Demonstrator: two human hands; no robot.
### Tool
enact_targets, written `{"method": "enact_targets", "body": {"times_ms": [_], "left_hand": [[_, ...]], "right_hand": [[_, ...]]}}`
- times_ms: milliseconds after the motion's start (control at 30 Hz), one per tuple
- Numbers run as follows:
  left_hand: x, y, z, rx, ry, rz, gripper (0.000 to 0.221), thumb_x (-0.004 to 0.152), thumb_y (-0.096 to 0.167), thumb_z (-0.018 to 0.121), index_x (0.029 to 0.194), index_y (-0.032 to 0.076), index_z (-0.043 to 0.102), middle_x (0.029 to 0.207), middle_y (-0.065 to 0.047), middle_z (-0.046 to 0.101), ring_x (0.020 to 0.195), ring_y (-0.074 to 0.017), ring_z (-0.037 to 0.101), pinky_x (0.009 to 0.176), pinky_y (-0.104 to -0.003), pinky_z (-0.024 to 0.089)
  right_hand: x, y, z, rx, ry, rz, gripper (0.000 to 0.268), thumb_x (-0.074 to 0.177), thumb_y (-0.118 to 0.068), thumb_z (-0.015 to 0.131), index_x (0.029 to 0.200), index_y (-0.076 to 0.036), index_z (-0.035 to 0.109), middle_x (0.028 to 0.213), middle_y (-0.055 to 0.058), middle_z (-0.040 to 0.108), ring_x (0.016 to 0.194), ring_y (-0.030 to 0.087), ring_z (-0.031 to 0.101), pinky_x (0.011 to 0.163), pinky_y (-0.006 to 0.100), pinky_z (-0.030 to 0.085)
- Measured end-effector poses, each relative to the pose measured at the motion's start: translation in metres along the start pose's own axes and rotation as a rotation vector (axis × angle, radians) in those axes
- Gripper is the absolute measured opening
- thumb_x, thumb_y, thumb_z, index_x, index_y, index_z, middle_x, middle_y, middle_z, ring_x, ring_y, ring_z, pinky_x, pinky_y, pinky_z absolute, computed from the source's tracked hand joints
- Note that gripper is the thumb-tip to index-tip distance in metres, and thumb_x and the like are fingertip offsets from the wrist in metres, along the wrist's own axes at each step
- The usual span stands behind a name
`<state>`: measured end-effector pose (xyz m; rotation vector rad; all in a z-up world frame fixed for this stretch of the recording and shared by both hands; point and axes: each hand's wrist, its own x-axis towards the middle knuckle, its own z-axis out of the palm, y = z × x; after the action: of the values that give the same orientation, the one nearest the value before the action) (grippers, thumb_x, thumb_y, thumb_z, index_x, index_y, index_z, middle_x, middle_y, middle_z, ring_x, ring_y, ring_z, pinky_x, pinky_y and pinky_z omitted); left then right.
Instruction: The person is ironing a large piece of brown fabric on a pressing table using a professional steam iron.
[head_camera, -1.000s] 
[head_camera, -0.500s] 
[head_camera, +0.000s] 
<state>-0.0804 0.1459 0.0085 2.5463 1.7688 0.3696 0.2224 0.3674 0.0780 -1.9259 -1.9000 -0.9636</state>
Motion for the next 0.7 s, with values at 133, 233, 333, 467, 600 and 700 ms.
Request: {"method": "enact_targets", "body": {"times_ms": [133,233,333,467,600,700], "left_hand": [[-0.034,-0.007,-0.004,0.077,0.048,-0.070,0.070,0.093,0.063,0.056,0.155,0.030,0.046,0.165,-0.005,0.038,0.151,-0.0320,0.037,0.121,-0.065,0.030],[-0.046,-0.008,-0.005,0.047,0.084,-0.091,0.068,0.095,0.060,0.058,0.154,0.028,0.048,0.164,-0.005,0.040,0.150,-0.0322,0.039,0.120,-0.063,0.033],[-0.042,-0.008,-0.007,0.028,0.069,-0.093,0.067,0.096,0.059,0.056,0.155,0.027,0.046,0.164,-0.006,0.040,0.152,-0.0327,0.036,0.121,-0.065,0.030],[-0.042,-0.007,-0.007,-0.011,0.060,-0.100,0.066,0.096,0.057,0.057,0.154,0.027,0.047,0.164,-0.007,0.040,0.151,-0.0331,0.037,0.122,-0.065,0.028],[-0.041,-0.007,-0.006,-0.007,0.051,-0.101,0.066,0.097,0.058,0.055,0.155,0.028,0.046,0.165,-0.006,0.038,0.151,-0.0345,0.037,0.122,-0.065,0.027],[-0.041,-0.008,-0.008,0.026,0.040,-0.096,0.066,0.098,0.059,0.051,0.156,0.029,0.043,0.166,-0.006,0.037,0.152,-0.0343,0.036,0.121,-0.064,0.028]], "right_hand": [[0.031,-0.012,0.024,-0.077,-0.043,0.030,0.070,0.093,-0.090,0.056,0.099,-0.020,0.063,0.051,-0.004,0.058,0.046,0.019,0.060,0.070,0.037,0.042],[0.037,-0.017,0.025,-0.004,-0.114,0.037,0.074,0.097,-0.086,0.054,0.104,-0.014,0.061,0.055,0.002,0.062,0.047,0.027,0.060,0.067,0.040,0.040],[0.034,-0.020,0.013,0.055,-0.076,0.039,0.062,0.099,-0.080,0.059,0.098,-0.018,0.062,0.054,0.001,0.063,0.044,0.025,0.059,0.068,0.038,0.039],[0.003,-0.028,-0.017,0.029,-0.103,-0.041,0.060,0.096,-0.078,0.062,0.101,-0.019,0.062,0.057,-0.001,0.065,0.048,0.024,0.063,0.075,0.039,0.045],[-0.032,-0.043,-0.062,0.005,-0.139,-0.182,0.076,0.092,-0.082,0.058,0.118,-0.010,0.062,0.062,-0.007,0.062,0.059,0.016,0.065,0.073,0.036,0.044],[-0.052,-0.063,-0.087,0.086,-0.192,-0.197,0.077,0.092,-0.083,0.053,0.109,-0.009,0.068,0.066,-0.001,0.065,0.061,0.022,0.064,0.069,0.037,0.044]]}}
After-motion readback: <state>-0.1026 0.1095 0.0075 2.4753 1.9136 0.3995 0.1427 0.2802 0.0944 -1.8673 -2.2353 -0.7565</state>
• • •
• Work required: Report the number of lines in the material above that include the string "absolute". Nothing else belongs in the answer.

• Exercise solution: 2